In addition, a number of freestyle versions have been released, of artists rapping over "Black and Yellow"'s instrumental track, without any overt reference to the song or to sports teams. These include versions by Crooked I (who included a chorus of "packing metal"), Donnis, Young Jeezy, Tyga, Novi Novak, and Layzie Bone and Flesh-n-Bone of Bone Thugs-n-Harmony.

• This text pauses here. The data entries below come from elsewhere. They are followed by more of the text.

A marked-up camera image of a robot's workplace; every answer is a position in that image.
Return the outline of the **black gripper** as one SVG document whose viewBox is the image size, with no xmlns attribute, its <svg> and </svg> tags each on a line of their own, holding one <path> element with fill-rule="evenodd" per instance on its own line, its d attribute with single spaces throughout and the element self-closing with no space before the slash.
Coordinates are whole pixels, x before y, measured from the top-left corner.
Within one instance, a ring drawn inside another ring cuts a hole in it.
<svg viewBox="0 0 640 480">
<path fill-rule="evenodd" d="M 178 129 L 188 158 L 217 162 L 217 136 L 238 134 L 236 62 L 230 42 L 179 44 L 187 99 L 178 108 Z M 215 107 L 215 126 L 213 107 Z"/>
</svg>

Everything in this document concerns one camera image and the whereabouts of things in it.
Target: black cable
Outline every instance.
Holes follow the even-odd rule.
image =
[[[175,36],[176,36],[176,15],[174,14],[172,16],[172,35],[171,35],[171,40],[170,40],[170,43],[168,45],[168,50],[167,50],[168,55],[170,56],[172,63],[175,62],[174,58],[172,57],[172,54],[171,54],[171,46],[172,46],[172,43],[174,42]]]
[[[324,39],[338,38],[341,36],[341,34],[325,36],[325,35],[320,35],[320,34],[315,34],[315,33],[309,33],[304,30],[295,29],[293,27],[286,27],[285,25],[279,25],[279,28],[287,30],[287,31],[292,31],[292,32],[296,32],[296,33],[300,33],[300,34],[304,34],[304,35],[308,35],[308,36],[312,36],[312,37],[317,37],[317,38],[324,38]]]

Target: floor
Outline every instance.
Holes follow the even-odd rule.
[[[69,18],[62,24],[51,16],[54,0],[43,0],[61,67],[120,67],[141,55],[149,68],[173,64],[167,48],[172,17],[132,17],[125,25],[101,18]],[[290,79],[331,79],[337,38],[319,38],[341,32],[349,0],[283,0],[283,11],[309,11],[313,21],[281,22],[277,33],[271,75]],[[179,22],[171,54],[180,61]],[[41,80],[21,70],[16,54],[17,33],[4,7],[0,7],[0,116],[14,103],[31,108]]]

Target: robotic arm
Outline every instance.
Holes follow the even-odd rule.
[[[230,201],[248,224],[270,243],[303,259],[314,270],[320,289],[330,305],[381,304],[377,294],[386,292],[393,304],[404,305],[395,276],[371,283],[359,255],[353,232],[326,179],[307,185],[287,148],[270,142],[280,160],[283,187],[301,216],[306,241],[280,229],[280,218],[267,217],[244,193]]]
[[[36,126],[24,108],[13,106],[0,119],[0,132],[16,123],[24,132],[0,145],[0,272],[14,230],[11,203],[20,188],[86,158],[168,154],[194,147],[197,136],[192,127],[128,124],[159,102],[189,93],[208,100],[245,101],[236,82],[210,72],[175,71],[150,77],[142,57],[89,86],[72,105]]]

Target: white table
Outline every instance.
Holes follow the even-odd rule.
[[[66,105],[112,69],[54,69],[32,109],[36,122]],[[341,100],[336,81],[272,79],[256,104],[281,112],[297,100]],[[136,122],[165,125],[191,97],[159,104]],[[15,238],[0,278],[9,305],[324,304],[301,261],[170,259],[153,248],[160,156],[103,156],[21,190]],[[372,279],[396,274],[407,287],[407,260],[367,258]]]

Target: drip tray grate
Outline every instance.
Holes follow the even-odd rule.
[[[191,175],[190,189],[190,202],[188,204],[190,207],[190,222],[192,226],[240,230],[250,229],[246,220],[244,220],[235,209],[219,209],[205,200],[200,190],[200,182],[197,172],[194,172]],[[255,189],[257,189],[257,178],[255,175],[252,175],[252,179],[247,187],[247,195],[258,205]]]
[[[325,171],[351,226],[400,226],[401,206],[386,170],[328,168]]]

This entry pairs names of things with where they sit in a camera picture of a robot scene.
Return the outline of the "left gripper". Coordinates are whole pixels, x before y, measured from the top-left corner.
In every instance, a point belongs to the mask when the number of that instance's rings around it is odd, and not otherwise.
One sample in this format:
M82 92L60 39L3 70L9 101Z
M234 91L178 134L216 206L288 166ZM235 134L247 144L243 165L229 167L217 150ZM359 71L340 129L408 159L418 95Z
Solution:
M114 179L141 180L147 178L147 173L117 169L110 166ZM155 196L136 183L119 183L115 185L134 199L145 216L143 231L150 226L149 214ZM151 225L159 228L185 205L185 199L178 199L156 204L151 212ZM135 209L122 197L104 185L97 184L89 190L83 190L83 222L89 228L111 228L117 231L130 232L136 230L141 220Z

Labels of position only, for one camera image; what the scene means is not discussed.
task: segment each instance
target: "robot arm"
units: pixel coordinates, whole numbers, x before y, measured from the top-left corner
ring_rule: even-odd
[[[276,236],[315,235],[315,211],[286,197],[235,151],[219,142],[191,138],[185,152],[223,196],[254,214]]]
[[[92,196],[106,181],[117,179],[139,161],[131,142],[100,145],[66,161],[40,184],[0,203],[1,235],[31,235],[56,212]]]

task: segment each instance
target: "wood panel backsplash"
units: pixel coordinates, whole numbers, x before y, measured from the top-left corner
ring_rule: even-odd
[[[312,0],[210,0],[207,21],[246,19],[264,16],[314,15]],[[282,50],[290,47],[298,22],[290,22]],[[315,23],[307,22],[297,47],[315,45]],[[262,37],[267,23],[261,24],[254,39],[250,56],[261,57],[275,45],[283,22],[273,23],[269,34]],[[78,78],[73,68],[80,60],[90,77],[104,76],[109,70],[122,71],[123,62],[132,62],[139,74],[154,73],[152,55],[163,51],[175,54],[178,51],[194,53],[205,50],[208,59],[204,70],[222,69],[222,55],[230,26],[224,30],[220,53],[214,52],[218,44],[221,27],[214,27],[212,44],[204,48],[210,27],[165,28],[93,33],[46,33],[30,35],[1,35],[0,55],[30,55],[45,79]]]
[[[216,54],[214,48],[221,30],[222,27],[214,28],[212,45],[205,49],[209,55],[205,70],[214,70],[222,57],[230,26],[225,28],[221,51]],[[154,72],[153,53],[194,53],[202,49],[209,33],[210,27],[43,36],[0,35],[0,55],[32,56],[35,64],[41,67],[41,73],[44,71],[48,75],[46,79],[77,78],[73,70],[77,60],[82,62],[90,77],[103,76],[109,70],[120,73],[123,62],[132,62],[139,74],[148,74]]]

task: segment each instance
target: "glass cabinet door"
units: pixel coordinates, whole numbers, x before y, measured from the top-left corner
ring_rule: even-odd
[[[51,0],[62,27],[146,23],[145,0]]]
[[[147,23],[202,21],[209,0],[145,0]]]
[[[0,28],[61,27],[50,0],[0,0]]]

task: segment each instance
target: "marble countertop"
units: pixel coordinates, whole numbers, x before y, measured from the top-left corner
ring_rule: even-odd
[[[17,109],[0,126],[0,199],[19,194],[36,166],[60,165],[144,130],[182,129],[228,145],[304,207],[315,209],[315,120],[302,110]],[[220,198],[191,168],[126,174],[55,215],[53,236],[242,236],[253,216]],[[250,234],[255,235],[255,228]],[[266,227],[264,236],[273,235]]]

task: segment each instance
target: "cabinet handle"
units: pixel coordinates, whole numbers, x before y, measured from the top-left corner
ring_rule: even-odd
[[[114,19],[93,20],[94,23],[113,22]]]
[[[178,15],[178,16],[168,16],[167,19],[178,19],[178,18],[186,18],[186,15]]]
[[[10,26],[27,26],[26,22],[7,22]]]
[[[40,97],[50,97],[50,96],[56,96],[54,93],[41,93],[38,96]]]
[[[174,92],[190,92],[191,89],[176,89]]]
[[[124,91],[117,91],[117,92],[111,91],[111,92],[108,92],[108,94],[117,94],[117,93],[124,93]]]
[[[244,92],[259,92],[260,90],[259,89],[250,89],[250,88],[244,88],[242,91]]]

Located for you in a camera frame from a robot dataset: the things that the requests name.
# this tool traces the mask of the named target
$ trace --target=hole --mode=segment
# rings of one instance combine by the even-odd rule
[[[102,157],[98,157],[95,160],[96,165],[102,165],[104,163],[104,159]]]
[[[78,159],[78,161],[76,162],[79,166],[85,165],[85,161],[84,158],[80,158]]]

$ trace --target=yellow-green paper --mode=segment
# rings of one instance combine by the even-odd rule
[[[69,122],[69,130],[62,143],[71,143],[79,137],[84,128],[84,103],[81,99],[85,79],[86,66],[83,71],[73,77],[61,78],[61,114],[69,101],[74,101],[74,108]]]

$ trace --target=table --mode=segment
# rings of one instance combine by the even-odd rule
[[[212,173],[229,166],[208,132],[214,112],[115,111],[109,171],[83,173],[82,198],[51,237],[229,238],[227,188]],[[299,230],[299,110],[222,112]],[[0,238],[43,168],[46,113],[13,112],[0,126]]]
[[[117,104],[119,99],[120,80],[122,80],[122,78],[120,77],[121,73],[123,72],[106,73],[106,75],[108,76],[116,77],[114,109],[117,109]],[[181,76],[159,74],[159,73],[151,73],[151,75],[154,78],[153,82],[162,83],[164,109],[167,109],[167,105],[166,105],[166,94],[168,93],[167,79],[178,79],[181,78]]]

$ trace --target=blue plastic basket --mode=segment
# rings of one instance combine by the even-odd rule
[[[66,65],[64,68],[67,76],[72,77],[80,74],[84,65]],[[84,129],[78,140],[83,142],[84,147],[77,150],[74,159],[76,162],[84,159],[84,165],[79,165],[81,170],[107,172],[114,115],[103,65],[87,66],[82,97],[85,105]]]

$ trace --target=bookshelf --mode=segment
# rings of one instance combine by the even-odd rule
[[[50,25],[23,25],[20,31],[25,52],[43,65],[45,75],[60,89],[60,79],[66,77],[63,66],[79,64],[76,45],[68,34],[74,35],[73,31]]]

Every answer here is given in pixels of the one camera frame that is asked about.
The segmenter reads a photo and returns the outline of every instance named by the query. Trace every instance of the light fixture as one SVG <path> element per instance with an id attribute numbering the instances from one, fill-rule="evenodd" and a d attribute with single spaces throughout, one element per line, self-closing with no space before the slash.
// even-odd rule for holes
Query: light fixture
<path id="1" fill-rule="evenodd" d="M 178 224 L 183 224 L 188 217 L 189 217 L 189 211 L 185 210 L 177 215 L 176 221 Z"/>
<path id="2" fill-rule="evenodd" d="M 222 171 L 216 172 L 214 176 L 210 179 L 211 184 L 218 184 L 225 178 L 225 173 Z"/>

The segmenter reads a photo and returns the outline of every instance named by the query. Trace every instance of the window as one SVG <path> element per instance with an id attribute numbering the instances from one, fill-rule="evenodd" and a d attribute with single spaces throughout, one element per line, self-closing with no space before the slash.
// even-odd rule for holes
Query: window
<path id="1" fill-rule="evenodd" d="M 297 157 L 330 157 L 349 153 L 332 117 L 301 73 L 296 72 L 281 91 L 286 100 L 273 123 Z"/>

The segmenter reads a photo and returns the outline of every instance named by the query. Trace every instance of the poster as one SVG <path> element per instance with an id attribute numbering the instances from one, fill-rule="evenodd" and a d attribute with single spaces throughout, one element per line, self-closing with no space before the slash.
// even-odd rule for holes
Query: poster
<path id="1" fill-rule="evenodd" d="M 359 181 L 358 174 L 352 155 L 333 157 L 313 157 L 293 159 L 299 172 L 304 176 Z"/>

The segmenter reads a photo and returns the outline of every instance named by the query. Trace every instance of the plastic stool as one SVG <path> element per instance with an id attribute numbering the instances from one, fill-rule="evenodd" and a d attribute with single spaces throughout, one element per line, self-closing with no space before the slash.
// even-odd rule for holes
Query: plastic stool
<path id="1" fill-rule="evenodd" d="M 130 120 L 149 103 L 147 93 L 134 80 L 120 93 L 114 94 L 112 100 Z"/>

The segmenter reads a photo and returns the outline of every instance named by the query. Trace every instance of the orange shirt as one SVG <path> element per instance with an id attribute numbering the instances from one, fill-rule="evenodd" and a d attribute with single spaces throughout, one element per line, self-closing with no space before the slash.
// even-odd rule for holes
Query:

A Game of Thrones parody version of the song was released in 2012 representing House Baratheon, specifically Robert, Stannis, and Renly Baratheon.

==Charts==

===Weekly charts===

| Chart (2010–2011) | Peak position |
|---|---|
| Australia (ARIA) | 24 |
| Australia (ARIA Urban Singles) | 9 |
| Austria (Ö3 Austria Top 40) | 44 |
| Belgium (Ultratip Bubbling Under Flanders) | 2 |
| Belgium (Ultratop 50 Wallonia) | 46 |
| Canada Hot 100 (Billboard) | 7 |
| Czech Republic Airplay (ČNS IFPI) | 26 |
| Denmark (Tracklisten) | 12 |
| Finland (Suomen virallinen lista) | 2 |
| France (SNEP) | 38 |
| Germany (GfK) | 31 |
| German Airplay Chart | 91 |
| Ireland (IRMA) | 14 |
| Netherlands (Single Top 100) | 44 |
| New Zealand (RIANZ) | 21 |
| Poland (Polish Airplay New) | 3 |
| Slovakia Airplay (ČNS IFPI) | 26 |
| Sweden (Sverigetopplistan) | 28 |
| Switzerland (Schweizer Hitparade) | 44 |
| UK Hip Hop/R&B (Official Charts) | 2 |
| UK Singles (Official Charts) | 5 |
| US Billboard Hot 100 | 1 |
| US Hot R&B/Hip-Hop Songs (Billboard) | 6 |
| US Hot Rap Songs (Billboard) | 1 |
| US Pop Airplay (Billboard) | 18 |
| US Rhythmic Airplay (Billboard) | 1 |

===Year-end charts===

| Chart (2011) | Position |
|---|---|
| Brazil (Crowley) | 191 |
| Canada (Canadian Hot 100) | 60 |
| UK Singles (Official Charts Company) | 62 |
| US Billboard Hot 100 | 31 |
| US Hot R&B/Hip-Hop Songs (Billboard) | 41 |
| US Rhythmic (Billboard) | 14 |

==Certifications==

| Region | Certification | Certified units/sales |
| Australia (ARIA) | Platinum | 70,000^{^} |
| Canada (Music Canada) | 3× Platinum | 240,000^{*} |
| Denmark (IFPI Danmark) | Platinum | 90,000^{‡} |
| France (SNEP) | Platinum | 200,000^{‡} |
| Germany (BVMI) | Gold | 150,000^{‡} |
| Italy (FIMI) | Platinum | 50,000^{‡} |
| New Zealand (RMNZ) | 2× Platinum | 60,000^{‡} |
| Sweden (GLF) | Platinum | 40,000^{‡} |
| United Kingdom (BPI) | Platinum | 600,000^{‡} |
| United States (RIAA) | 9× Platinum | 9,000,000^{‡} |
Streaming
| Denmark (IFPI Danmark) | Gold | 900,000^{†} |
^{*} Sales figures based on certification alone. ^{^} Shipments figures based on certification alone. ^{‡} Sales+streaming figures based on certification alone. ^{†} Streaming-only figures based on certification alone.